Would you copy each line of the data below that has "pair"?
------------------------------
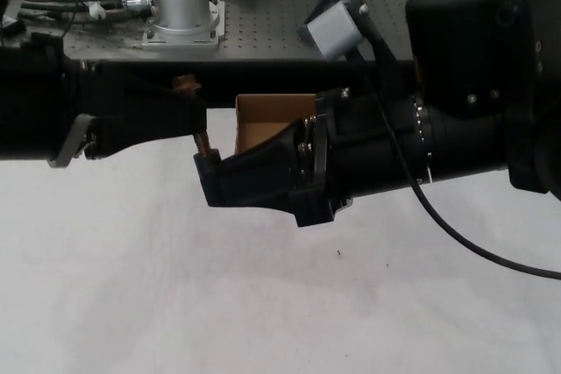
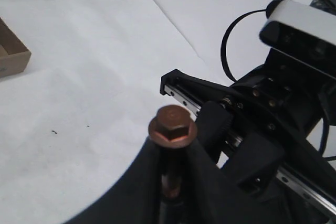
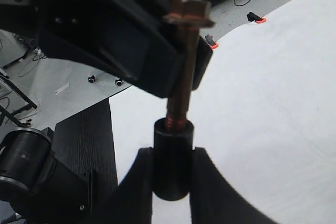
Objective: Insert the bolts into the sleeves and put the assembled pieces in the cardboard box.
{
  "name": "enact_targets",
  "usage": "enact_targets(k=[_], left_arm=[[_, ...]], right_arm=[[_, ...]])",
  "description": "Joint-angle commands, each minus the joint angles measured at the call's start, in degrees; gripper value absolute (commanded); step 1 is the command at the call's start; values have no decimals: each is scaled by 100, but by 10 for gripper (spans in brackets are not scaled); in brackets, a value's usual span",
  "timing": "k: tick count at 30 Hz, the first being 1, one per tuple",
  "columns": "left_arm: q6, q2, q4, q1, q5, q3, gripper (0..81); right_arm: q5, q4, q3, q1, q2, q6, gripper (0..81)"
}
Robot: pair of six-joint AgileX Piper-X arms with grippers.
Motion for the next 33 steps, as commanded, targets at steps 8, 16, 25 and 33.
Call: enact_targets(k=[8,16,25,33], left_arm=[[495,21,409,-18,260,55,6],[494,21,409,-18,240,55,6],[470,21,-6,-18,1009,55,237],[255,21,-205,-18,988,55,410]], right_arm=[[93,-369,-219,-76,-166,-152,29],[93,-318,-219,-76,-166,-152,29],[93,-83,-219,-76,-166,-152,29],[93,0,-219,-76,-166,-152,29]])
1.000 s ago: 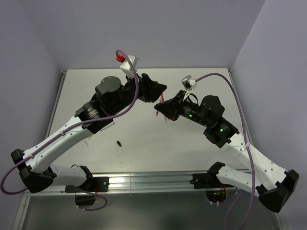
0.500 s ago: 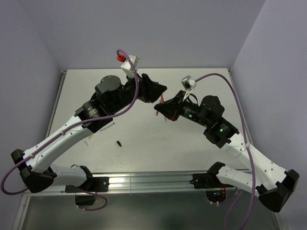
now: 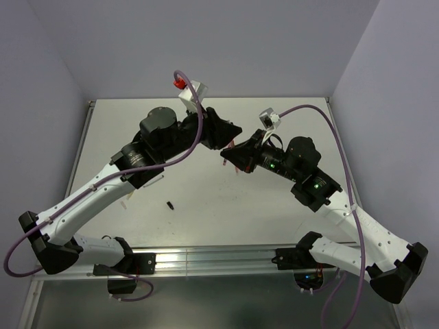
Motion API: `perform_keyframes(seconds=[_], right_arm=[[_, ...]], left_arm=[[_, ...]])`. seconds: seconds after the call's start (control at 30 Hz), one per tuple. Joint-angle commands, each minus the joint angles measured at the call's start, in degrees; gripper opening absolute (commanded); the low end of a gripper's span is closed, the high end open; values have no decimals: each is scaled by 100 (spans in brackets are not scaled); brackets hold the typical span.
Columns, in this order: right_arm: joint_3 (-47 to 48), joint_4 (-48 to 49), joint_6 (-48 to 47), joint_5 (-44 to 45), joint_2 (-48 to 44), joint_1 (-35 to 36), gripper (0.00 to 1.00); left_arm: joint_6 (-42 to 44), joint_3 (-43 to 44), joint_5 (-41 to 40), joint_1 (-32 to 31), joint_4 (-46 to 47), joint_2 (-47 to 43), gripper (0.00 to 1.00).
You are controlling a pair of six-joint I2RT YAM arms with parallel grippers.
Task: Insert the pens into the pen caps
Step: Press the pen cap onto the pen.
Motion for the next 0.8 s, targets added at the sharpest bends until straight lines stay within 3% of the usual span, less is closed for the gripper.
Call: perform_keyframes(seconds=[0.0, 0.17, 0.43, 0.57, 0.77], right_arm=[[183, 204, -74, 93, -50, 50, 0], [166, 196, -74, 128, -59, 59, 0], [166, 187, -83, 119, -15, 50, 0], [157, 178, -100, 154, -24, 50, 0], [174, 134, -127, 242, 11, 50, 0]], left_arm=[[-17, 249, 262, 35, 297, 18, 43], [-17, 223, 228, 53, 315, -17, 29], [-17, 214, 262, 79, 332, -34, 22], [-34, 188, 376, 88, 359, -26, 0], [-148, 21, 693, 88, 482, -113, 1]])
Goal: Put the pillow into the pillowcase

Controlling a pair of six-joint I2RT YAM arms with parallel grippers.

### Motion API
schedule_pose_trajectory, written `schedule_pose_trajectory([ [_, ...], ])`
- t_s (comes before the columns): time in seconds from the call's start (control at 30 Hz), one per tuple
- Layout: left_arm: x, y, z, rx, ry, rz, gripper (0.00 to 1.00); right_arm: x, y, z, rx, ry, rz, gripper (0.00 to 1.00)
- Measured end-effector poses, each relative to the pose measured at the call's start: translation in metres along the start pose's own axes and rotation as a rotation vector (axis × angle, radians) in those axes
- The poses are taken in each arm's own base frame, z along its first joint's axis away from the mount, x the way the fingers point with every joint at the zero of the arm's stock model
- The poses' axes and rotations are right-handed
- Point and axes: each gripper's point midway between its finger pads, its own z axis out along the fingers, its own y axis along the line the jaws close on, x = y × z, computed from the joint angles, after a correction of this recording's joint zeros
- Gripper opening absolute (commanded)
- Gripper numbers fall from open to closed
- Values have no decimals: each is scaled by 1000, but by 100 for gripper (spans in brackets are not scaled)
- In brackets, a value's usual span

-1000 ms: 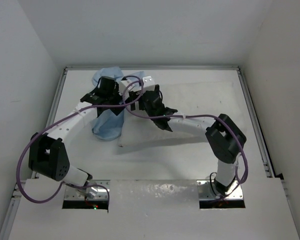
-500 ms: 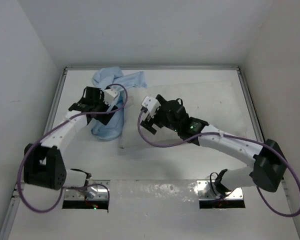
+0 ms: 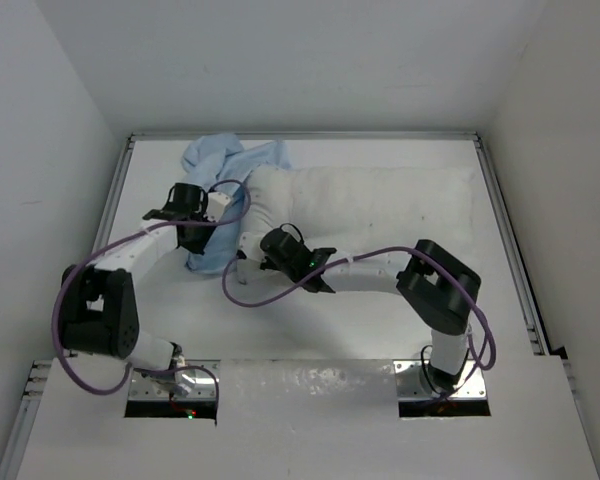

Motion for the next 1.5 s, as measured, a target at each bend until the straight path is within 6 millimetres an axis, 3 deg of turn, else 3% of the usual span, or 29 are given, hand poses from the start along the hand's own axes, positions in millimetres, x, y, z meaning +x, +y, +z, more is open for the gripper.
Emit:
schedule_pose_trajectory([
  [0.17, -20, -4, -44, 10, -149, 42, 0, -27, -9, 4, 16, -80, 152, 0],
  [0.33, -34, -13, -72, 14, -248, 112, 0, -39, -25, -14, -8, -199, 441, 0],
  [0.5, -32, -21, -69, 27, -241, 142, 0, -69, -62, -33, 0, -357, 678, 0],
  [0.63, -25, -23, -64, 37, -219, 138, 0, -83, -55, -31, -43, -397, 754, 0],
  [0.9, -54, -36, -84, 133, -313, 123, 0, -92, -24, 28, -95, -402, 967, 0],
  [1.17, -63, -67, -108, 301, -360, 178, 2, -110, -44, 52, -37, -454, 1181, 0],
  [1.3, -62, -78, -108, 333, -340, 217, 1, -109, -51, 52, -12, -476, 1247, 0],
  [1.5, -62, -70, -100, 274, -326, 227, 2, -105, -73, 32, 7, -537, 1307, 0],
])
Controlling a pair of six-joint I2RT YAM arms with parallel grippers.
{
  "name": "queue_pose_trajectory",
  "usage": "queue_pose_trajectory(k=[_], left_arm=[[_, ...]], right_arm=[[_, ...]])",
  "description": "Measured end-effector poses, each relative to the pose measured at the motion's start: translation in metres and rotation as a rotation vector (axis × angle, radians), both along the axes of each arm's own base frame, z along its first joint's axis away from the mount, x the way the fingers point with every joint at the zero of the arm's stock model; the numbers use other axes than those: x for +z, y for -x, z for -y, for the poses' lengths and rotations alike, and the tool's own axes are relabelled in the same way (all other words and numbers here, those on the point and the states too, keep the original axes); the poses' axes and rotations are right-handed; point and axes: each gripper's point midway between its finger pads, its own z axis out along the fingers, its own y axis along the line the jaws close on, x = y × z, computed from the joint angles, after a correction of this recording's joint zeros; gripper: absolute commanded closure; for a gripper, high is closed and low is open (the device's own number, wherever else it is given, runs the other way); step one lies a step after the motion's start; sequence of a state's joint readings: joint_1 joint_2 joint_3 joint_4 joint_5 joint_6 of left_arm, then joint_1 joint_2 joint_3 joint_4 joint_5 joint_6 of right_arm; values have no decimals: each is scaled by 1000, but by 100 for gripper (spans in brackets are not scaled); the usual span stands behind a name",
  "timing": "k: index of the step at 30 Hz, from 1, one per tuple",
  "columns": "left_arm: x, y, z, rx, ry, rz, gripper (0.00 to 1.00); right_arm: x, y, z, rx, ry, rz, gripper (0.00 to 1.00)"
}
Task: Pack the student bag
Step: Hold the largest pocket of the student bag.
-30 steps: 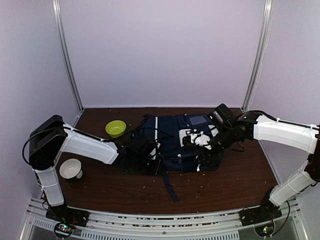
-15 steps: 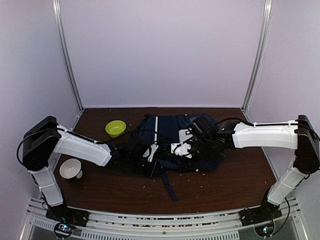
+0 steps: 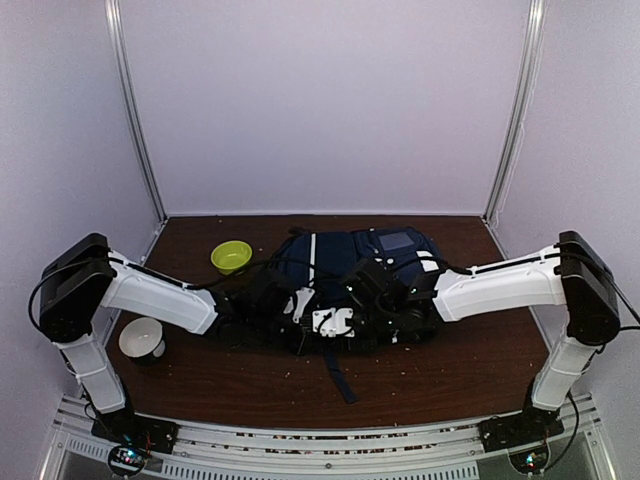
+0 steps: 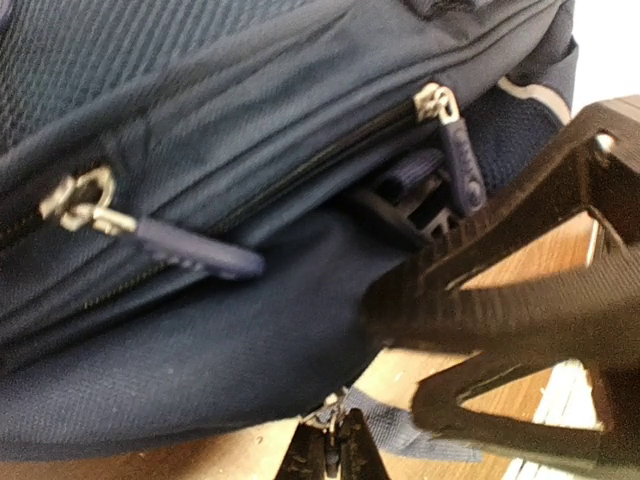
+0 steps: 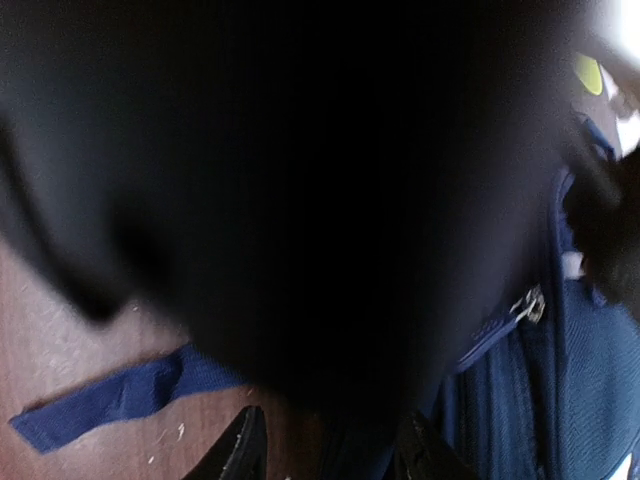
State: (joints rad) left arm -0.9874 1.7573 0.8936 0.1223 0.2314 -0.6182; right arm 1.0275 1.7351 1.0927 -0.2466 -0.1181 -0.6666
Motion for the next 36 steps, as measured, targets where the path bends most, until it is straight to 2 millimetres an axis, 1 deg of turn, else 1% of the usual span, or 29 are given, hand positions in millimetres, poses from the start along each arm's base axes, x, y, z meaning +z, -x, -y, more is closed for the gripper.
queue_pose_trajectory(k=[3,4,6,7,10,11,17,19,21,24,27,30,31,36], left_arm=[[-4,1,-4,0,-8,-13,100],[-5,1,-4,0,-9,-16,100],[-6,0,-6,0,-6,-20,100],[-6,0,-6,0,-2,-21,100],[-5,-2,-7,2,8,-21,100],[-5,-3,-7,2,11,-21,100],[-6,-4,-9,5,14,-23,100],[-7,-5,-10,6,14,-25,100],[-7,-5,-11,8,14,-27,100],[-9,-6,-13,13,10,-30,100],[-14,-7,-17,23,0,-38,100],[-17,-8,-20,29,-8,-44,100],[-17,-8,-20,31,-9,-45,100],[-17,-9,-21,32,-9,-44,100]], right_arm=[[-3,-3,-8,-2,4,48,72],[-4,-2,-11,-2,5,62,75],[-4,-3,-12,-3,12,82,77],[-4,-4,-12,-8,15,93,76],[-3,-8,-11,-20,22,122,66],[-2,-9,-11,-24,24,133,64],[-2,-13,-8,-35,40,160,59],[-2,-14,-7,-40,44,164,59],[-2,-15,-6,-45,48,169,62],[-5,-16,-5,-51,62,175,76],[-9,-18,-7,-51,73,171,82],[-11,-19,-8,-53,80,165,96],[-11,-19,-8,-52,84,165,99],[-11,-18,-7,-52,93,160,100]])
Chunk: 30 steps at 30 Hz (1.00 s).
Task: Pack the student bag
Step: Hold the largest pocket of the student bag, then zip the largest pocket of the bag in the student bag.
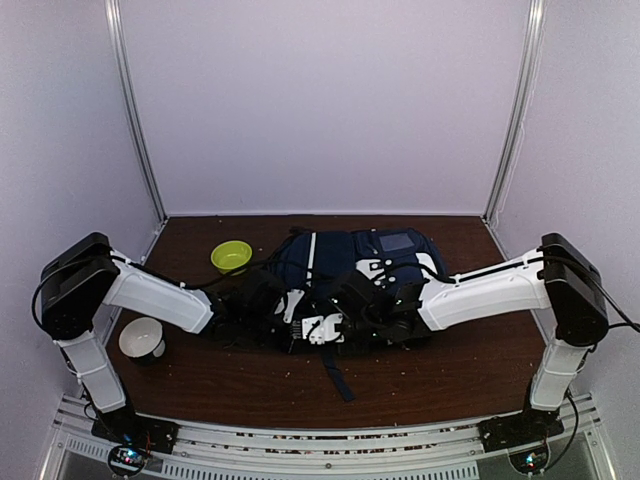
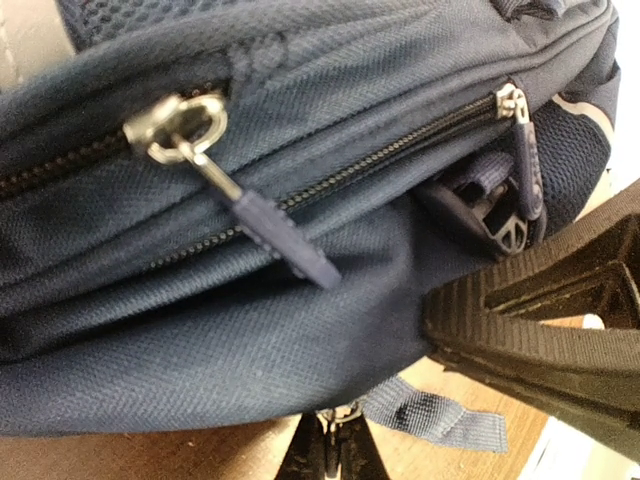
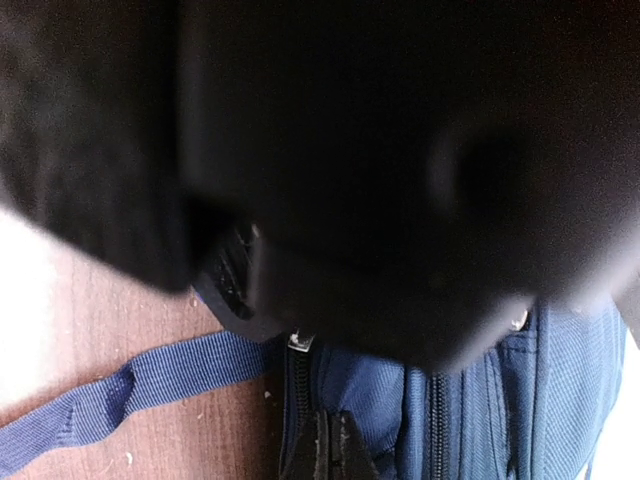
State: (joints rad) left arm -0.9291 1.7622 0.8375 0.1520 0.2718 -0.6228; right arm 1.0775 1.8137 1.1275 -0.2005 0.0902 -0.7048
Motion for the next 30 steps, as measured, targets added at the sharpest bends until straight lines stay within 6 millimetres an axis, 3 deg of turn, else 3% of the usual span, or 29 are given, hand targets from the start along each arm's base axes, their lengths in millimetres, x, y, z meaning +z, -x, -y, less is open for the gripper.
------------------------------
> WRITTEN SOLUTION:
Robot: pair of six-joint AgileX Piper-X arms with grippers.
You are controlling a pair of six-joint I2RT YAM arms with parallel grippers.
Controlling a pair of six-joint I2RT YAM arms with parallel grippers.
Controlling a pair of six-joint I2RT YAM arms with parallel grippers.

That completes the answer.